Dictyonema lawreyi

Scientific classification
- Domain: Eukaryota
- Kingdom: Fungi
- Division: Basidiomycota
- Class: Agaricomycetes
- Order: Agaricales
- Family: Hygrophoraceae
- Genus: Dictyonema
- Species: D. lawreyi
- Binomial name: Dictyonema lawreyi Dal Forno, Kaminsky & Lücking (2019)

= Dictyonema lawreyi =

- Authority: Dal Forno, Kaminsky & Lücking (2019)

Species of lichen

Dictyonema lawreyi is a species of basidiolichen in the family Hygrophoraceae. Found in the United States, it was formally described as a new species in 2019 by Manuela Dal Forno, Laurel Kaminsky, and Robert Lücking. The type specimen was collected in Ocala National Forest (Marion County, Florida), where it was growing as an epiphyte on a trunk of Magnolia. It is only known to occur here and in two other locations in Florida, all in hardwood forests.
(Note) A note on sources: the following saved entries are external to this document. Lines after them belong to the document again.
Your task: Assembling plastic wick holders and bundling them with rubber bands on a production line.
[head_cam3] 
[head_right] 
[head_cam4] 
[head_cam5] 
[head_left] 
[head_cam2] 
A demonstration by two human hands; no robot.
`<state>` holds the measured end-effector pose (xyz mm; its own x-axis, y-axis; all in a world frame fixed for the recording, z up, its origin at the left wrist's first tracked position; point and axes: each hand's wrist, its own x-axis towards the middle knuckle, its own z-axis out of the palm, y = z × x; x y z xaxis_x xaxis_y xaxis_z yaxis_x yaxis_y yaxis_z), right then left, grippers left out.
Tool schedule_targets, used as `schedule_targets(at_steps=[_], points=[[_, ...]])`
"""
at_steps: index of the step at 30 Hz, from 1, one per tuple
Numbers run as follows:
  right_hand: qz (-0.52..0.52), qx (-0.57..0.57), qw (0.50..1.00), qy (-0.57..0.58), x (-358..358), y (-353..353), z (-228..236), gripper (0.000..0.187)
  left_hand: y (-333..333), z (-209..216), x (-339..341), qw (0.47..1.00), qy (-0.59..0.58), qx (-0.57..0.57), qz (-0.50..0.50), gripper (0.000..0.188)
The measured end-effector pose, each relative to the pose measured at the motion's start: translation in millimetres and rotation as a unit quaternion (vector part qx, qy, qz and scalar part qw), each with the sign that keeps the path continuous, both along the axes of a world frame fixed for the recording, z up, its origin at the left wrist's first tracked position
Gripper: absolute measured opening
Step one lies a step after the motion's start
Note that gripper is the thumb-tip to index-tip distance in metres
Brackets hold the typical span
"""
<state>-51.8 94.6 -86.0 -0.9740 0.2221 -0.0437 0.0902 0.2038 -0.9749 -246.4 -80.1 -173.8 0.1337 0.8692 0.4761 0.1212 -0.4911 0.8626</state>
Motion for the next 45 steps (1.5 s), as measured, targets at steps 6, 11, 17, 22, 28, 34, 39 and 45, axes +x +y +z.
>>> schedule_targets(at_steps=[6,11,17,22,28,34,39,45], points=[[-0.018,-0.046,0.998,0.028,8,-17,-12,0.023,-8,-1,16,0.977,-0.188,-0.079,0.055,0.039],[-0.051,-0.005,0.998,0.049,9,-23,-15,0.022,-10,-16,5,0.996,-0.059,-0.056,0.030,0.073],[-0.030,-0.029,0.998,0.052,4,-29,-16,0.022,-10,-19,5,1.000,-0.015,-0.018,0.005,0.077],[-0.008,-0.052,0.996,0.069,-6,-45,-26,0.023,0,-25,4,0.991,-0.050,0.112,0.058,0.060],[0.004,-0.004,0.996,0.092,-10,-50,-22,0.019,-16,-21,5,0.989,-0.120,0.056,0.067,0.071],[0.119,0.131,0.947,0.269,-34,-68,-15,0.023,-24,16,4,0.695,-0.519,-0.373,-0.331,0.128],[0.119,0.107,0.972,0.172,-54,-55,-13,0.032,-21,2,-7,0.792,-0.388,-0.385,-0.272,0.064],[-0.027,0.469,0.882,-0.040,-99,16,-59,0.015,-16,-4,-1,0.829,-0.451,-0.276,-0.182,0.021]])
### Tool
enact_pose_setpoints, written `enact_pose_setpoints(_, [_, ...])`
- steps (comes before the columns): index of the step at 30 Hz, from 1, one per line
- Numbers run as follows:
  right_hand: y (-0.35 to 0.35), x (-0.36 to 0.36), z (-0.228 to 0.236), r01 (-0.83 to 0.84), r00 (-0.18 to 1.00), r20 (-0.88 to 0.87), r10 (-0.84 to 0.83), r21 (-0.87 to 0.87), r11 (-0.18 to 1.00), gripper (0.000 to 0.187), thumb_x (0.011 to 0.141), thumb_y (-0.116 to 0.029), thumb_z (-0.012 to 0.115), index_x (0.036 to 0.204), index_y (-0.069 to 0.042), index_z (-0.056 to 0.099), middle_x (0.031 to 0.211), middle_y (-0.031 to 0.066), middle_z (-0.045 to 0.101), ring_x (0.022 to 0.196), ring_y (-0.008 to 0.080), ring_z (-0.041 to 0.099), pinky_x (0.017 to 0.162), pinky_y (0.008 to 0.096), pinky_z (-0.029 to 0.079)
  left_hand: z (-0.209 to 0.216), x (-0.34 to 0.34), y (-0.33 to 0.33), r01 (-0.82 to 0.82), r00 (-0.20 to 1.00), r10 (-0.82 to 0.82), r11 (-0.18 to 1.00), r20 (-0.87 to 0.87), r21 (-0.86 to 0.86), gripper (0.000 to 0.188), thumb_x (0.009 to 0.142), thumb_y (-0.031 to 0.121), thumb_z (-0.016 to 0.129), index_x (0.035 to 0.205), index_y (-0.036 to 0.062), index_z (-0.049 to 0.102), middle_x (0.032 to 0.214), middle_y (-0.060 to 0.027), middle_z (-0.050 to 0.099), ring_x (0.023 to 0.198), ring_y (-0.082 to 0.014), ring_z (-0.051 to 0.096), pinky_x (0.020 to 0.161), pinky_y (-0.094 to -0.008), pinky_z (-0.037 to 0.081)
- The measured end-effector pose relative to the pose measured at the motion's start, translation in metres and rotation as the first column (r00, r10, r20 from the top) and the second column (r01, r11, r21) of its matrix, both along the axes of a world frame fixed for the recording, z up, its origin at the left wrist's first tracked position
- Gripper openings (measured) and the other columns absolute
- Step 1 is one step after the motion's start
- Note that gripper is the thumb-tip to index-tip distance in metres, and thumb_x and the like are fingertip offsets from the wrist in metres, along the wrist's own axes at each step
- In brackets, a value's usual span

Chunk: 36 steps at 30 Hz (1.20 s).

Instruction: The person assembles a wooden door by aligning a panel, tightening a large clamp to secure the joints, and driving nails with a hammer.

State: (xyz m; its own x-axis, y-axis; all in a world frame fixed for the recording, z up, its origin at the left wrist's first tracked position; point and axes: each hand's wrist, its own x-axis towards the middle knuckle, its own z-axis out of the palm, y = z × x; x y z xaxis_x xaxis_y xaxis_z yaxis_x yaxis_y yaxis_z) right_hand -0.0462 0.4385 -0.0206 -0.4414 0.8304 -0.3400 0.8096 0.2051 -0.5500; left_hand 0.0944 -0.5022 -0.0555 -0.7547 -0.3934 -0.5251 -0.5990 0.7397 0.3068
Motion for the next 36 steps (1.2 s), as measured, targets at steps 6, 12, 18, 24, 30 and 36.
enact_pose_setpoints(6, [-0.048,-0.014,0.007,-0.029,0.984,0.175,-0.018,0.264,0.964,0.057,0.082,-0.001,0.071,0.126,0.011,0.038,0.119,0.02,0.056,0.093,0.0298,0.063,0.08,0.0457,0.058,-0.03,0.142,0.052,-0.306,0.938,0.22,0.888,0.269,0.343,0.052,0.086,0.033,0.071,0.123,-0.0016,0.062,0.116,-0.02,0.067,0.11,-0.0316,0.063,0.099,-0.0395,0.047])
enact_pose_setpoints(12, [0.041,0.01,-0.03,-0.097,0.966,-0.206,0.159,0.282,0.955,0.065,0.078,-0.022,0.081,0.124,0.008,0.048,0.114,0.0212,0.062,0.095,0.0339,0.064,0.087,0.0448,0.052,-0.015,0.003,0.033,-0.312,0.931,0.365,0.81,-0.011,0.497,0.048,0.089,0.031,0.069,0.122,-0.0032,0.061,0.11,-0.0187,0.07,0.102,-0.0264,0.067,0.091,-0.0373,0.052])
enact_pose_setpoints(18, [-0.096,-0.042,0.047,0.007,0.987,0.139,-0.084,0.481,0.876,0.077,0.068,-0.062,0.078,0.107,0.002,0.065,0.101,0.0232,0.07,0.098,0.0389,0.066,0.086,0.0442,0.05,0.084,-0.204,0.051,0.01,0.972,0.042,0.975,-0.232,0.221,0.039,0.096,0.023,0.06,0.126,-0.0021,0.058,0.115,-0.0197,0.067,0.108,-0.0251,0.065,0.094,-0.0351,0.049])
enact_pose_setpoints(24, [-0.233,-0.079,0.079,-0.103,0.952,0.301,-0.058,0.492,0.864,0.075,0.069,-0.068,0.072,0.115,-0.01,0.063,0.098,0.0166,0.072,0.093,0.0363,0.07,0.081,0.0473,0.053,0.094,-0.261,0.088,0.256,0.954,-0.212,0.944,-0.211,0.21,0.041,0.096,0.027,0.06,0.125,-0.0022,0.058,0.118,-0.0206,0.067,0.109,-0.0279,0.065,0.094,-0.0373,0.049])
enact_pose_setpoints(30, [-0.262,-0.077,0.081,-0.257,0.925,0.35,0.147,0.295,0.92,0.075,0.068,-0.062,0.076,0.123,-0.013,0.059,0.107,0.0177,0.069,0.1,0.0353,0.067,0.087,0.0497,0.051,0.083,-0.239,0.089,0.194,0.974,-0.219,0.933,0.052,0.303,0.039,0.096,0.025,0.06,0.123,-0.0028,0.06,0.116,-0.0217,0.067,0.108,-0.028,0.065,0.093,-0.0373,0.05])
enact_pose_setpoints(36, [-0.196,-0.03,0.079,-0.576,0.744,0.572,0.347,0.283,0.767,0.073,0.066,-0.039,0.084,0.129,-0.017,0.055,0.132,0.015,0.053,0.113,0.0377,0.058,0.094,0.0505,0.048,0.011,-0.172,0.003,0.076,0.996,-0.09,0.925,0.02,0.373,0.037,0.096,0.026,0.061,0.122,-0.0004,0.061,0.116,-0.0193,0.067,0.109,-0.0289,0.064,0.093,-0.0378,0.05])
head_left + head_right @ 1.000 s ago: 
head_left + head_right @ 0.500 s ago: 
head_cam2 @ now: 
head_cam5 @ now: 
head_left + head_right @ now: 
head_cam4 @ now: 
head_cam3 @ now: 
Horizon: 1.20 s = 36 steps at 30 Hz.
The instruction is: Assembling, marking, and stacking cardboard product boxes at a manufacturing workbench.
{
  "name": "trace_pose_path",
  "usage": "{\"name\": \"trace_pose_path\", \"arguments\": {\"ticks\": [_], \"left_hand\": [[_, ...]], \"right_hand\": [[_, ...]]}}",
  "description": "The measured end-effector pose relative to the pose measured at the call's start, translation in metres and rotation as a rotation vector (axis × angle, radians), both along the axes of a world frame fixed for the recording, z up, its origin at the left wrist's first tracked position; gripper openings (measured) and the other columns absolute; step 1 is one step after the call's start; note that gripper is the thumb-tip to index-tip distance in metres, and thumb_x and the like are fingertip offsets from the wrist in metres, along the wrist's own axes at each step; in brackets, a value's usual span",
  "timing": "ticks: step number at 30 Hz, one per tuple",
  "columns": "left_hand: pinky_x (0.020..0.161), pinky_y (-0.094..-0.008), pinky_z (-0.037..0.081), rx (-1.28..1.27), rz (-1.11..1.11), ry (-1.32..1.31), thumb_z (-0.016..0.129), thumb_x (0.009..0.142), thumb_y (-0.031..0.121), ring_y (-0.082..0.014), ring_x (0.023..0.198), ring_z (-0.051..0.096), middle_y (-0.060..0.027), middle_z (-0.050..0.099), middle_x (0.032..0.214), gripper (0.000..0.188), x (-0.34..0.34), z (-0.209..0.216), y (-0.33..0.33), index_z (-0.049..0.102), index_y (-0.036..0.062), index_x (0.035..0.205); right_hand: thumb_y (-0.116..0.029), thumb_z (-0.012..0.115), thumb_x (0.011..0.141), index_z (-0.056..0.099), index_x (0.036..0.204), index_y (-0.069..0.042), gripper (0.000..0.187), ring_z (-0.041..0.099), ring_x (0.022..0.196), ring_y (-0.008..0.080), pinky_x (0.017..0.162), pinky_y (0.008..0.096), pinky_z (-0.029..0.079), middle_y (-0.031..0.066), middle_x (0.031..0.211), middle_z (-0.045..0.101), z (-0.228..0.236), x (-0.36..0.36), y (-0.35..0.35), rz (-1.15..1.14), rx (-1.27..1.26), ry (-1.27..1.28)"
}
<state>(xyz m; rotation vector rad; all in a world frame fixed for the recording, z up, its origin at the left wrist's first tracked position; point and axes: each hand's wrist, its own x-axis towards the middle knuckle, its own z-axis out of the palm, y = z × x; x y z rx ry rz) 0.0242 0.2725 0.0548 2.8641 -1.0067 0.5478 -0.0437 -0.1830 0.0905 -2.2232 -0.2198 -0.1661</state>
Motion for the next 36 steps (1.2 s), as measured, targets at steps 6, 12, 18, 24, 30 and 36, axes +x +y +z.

The lichen has a crustose and filamentous growth form on a white hypothallus, and thallus surface made of a mat of turquoise, loosely interwoven fibrils forming more or less continuous patches up to 5 cm long. The type was collected by lichenologist James D. Lawrey, for whom the species is named, and whose work, according to the authors, "helped to redefine the circumscription of the genus Dictyonema s.str."